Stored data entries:
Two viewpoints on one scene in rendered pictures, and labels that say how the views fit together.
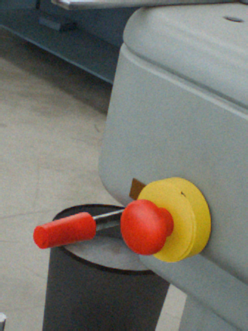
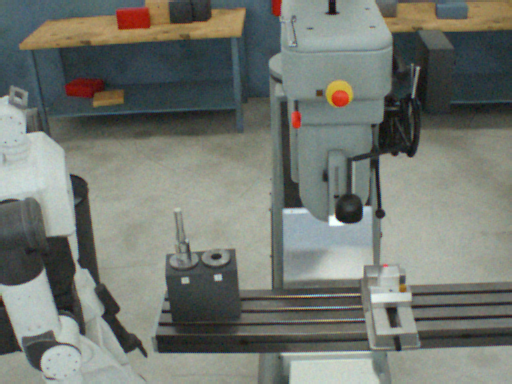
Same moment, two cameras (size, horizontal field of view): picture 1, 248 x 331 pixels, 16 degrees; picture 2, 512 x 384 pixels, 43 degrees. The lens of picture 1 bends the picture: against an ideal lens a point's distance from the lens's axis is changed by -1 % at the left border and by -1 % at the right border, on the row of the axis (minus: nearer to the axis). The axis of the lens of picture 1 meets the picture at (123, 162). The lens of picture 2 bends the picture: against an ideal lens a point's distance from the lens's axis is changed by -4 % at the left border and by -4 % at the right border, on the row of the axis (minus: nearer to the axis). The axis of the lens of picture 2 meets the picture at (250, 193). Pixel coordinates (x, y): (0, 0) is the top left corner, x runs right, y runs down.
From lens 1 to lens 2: 113 cm
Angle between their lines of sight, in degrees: 34
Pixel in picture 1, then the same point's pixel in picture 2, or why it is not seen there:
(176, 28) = (314, 38)
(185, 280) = (316, 120)
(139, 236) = (343, 100)
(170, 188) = (339, 84)
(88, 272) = not seen: hidden behind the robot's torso
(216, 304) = (331, 120)
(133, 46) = (301, 50)
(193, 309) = (311, 131)
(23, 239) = not seen: outside the picture
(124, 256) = not seen: hidden behind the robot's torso
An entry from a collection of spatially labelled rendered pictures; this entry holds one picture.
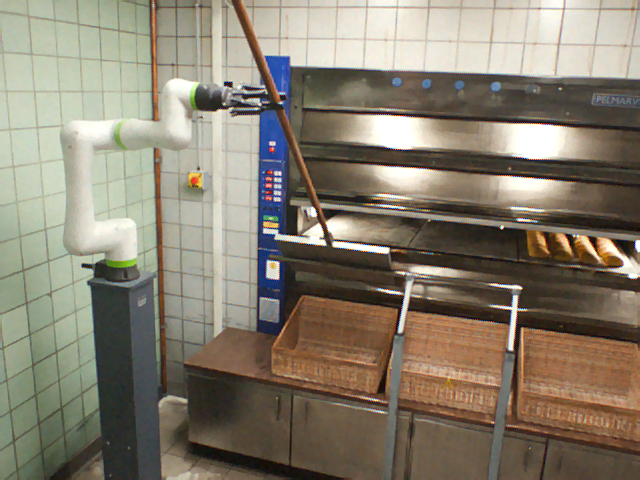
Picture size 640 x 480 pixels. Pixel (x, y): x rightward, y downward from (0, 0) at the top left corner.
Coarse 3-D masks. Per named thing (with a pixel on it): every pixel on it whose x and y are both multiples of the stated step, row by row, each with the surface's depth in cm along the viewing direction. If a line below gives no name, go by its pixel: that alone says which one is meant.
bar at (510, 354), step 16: (272, 256) 295; (288, 256) 294; (368, 272) 282; (384, 272) 279; (400, 272) 277; (496, 288) 265; (512, 288) 263; (400, 320) 266; (512, 320) 257; (400, 336) 260; (512, 336) 253; (400, 352) 262; (512, 352) 248; (400, 368) 265; (512, 368) 249; (496, 432) 258; (496, 448) 260; (384, 464) 279; (496, 464) 261
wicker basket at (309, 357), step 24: (312, 312) 331; (336, 312) 328; (360, 312) 324; (384, 312) 320; (288, 336) 315; (312, 336) 331; (336, 336) 328; (360, 336) 324; (384, 336) 320; (288, 360) 293; (312, 360) 289; (336, 360) 285; (360, 360) 316; (384, 360) 295; (336, 384) 288; (360, 384) 284
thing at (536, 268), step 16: (336, 240) 326; (400, 256) 314; (416, 256) 312; (432, 256) 309; (448, 256) 306; (464, 256) 305; (480, 256) 307; (528, 272) 296; (544, 272) 294; (560, 272) 291; (576, 272) 289; (592, 272) 287; (608, 272) 288
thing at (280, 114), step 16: (240, 0) 151; (240, 16) 155; (256, 48) 165; (256, 64) 171; (272, 96) 182; (288, 128) 197; (288, 144) 205; (304, 176) 222; (320, 208) 245; (320, 224) 255
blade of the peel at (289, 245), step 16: (288, 240) 278; (304, 240) 277; (320, 240) 275; (304, 256) 291; (320, 256) 286; (336, 256) 281; (352, 256) 277; (368, 256) 273; (384, 256) 269; (320, 272) 305; (336, 272) 300; (352, 272) 295
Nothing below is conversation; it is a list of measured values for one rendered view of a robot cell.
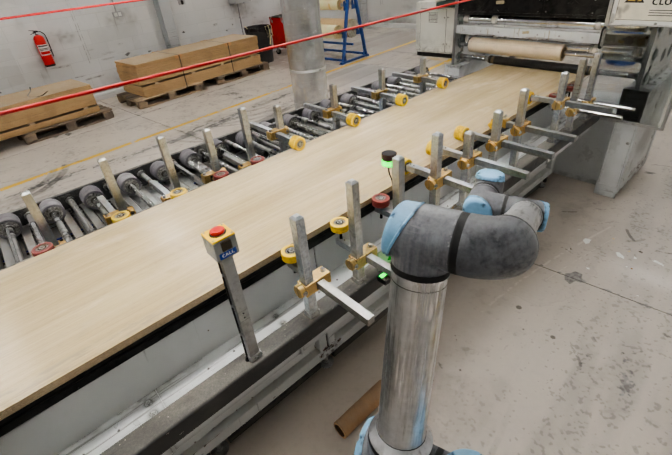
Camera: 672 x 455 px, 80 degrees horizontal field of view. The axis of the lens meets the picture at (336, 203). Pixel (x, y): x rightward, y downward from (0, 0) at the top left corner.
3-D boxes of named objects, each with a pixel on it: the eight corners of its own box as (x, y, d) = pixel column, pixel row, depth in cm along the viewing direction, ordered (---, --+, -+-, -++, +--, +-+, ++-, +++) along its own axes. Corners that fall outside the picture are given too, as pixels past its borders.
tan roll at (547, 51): (642, 67, 283) (648, 48, 277) (636, 71, 277) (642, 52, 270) (463, 49, 378) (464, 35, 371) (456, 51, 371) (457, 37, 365)
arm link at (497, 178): (472, 176, 130) (479, 163, 137) (468, 209, 137) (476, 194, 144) (502, 181, 126) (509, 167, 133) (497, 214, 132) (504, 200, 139)
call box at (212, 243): (240, 253, 115) (235, 231, 111) (218, 266, 111) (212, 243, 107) (228, 243, 119) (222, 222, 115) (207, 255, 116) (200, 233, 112)
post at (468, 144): (466, 217, 210) (475, 130, 185) (462, 220, 208) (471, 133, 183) (460, 215, 213) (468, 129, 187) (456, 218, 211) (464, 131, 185)
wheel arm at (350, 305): (375, 323, 131) (374, 313, 129) (368, 329, 129) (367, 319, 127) (294, 264, 160) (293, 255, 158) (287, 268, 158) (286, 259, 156)
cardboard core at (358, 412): (391, 387, 191) (345, 432, 175) (391, 397, 196) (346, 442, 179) (378, 376, 197) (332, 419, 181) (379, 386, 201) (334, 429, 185)
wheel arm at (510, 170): (529, 177, 179) (530, 170, 177) (525, 180, 177) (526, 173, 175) (435, 149, 212) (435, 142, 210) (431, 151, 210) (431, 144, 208)
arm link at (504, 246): (541, 233, 62) (553, 197, 120) (459, 216, 67) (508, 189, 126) (525, 304, 64) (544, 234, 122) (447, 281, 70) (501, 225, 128)
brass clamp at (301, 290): (332, 282, 149) (331, 272, 147) (304, 302, 142) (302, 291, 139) (321, 274, 153) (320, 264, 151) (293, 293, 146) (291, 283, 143)
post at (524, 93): (516, 170, 233) (530, 87, 208) (513, 172, 232) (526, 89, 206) (510, 168, 236) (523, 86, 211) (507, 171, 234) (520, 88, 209)
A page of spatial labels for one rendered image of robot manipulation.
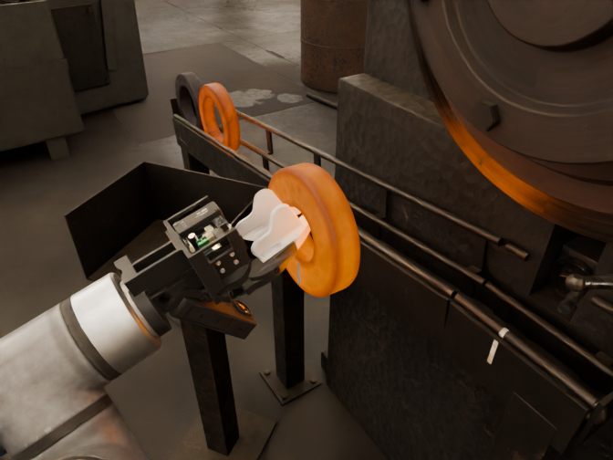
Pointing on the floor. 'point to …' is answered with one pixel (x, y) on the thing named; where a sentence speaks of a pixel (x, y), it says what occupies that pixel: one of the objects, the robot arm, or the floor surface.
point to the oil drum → (332, 41)
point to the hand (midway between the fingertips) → (308, 217)
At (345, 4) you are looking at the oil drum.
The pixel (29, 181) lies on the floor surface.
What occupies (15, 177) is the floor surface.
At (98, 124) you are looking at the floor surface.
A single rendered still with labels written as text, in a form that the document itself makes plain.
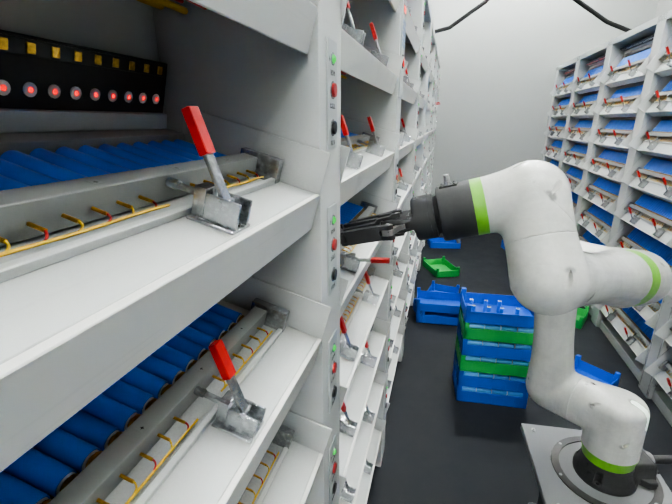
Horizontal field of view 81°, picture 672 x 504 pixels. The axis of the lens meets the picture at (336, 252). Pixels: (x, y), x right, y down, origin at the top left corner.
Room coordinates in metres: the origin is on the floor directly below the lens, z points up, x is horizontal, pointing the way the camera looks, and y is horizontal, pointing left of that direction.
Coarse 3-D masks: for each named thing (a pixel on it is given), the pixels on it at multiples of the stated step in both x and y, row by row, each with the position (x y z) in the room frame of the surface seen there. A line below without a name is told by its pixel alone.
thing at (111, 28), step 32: (0, 0) 0.35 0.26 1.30; (32, 0) 0.38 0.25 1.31; (64, 0) 0.41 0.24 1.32; (96, 0) 0.44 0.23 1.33; (128, 0) 0.49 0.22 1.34; (32, 32) 0.37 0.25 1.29; (64, 32) 0.40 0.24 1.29; (96, 32) 0.44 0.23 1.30; (128, 32) 0.48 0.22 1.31; (160, 128) 0.51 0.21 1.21
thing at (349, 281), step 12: (360, 192) 1.17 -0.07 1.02; (360, 204) 1.15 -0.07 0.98; (372, 204) 1.15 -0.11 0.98; (384, 204) 1.15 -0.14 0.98; (396, 204) 1.14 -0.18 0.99; (360, 252) 0.82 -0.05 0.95; (372, 252) 0.84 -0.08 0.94; (360, 264) 0.75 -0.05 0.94; (348, 276) 0.68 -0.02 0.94; (360, 276) 0.73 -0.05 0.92; (348, 288) 0.63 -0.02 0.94; (348, 300) 0.65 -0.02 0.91
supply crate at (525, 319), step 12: (468, 300) 1.70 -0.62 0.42; (480, 300) 1.69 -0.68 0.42; (492, 300) 1.68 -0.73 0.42; (504, 300) 1.67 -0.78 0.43; (516, 300) 1.66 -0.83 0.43; (468, 312) 1.51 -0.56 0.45; (480, 312) 1.50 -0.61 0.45; (492, 312) 1.60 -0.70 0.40; (504, 312) 1.60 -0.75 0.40; (528, 312) 1.60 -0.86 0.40; (492, 324) 1.49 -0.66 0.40; (504, 324) 1.48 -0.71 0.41; (516, 324) 1.48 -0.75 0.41; (528, 324) 1.47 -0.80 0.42
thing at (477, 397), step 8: (456, 384) 1.56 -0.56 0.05; (456, 392) 1.53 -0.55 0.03; (464, 392) 1.51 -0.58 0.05; (472, 392) 1.50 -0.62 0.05; (480, 392) 1.50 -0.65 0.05; (464, 400) 1.51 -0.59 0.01; (472, 400) 1.50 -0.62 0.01; (480, 400) 1.49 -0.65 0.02; (488, 400) 1.49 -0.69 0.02; (496, 400) 1.48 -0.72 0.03; (504, 400) 1.48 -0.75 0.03; (512, 400) 1.47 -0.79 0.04; (520, 400) 1.46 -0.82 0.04
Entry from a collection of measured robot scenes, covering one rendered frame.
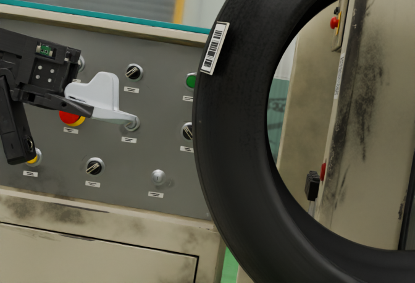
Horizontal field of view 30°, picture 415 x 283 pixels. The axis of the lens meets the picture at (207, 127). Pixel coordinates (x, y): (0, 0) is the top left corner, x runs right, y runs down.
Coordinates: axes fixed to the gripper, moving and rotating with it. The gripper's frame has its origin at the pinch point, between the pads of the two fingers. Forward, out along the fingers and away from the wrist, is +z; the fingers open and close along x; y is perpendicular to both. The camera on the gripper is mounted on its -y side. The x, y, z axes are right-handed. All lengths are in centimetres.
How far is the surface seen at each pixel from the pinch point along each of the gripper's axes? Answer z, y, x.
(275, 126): 29, -29, 888
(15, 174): -29, -21, 57
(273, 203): 20.4, -3.1, -11.8
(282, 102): 29, 3, 888
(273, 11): 14.7, 17.1, -11.4
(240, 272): 19.7, -19.6, 23.6
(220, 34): 9.7, 13.2, -10.8
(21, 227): -24, -30, 52
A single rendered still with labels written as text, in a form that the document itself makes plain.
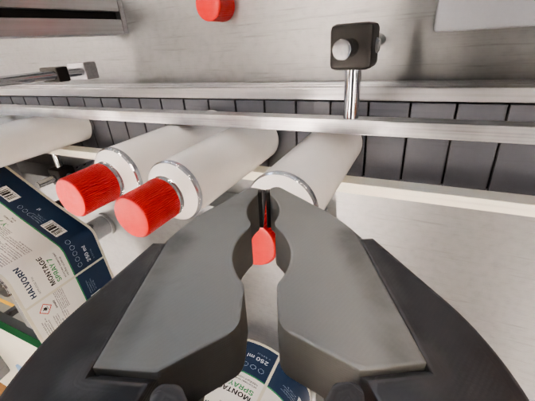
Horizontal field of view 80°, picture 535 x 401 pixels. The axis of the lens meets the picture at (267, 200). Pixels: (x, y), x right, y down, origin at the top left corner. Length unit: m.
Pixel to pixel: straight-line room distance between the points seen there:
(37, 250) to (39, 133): 0.19
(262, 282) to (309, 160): 0.31
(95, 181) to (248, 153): 0.14
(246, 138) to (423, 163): 0.18
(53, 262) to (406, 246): 0.53
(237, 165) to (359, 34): 0.14
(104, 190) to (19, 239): 0.37
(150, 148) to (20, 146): 0.25
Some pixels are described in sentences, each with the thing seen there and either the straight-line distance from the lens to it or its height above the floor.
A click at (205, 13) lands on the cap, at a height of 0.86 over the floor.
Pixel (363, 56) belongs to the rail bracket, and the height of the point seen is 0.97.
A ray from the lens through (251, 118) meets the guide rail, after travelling 0.30.
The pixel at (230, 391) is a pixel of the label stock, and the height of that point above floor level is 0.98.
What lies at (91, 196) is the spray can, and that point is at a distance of 0.28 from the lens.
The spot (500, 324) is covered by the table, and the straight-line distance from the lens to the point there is 0.53.
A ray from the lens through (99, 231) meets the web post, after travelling 0.66.
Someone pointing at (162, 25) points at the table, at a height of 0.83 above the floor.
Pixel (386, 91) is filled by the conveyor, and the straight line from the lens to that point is 0.34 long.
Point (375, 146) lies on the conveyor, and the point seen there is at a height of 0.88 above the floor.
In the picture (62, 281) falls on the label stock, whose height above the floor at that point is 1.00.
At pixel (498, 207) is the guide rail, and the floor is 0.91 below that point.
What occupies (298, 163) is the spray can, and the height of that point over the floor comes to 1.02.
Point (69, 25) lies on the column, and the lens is 0.50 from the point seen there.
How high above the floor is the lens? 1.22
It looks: 53 degrees down
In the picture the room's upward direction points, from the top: 136 degrees counter-clockwise
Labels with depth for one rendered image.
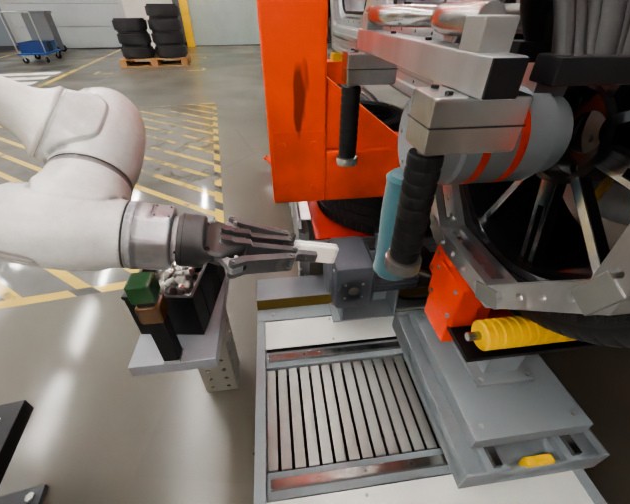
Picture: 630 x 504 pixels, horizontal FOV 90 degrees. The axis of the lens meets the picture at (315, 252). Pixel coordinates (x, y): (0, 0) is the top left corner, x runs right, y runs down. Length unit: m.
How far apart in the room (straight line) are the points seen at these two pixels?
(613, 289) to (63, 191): 0.62
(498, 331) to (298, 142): 0.67
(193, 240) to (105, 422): 0.92
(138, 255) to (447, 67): 0.39
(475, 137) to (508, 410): 0.77
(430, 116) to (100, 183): 0.38
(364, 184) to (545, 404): 0.75
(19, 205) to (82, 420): 0.94
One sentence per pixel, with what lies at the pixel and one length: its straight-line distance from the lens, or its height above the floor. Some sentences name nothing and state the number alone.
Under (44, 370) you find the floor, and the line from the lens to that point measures 1.52.
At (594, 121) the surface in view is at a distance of 0.78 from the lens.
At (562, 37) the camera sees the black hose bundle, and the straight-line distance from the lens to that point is 0.34.
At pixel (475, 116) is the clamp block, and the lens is 0.33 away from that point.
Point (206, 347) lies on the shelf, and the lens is 0.72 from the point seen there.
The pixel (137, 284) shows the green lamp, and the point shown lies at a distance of 0.58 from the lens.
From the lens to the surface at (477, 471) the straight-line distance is 0.98.
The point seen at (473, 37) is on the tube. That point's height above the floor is 0.99.
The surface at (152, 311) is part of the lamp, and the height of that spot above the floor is 0.60.
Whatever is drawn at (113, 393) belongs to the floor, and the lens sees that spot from 1.33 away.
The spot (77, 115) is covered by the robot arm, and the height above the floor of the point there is 0.90.
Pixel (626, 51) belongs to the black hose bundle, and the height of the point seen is 0.98.
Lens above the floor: 1.01
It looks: 37 degrees down
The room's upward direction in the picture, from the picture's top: straight up
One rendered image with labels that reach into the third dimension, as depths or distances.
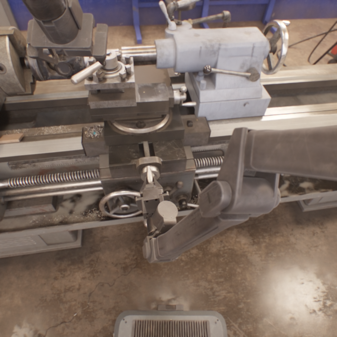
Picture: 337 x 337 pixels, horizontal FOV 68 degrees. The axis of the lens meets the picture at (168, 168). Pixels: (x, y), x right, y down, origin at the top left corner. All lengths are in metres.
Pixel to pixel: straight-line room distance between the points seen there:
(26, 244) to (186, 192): 1.07
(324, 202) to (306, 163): 1.87
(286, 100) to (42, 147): 1.33
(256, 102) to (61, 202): 1.13
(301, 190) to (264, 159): 1.34
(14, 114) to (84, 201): 0.59
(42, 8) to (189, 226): 0.43
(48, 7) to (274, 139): 0.35
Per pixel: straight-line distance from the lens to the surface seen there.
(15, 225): 1.55
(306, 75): 1.72
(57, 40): 0.50
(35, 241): 1.79
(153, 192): 0.69
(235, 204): 0.37
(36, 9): 0.45
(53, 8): 0.45
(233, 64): 1.17
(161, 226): 0.67
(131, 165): 0.98
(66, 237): 1.73
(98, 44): 0.52
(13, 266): 1.93
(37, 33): 0.53
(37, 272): 1.85
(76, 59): 1.10
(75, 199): 1.50
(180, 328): 1.37
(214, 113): 1.21
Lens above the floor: 1.62
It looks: 51 degrees down
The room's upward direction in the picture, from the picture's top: 2 degrees clockwise

■ Your goal
The stretch to restate runs from the line above containing "(216, 304) = (331, 120)" through the line containing "thing at (280, 114), step". Copy it word for word, ends included, without pictures.

■ Response to this exercise
(216, 304) = (331, 120)
(133, 46) = (301, 50)
(193, 309) = (311, 131)
(23, 239) = not seen: outside the picture
(124, 256) = not seen: hidden behind the robot's torso
An entry from a collection of spatially labelled rendered pictures; this entry holds one picture.
Picture size 640 x 480 pixels. Pixel (x, y): x rightward, y downward from (0, 0) at the top left corner.
Coarse 3-D masks. Per named thing (with a pixel on it): every pixel on it whose x and y are both multiples of the stated step, row by row, each with the surface's depth in cm along the viewing direction. If a line below gives no name, go by its pixel: that alone says which one is meant.
bar at (510, 354), step 16: (272, 256) 295; (288, 256) 294; (368, 272) 282; (384, 272) 279; (400, 272) 277; (496, 288) 265; (512, 288) 263; (400, 320) 266; (512, 320) 257; (400, 336) 260; (512, 336) 253; (400, 352) 262; (512, 352) 248; (400, 368) 265; (512, 368) 249; (496, 432) 258; (496, 448) 260; (384, 464) 279; (496, 464) 261
wicker basket at (309, 357), step 24: (312, 312) 331; (336, 312) 328; (360, 312) 324; (384, 312) 320; (288, 336) 315; (312, 336) 331; (336, 336) 328; (360, 336) 324; (384, 336) 320; (288, 360) 293; (312, 360) 289; (336, 360) 285; (360, 360) 316; (384, 360) 295; (336, 384) 288; (360, 384) 284
thing at (536, 268), step 16: (336, 240) 326; (400, 256) 314; (416, 256) 312; (432, 256) 309; (448, 256) 306; (464, 256) 305; (480, 256) 307; (528, 272) 296; (544, 272) 294; (560, 272) 291; (576, 272) 289; (592, 272) 287; (608, 272) 288
thing at (280, 114), step 16: (240, 0) 151; (240, 16) 155; (256, 48) 165; (256, 64) 171; (272, 96) 182; (288, 128) 197; (288, 144) 205; (304, 176) 222; (320, 208) 245; (320, 224) 255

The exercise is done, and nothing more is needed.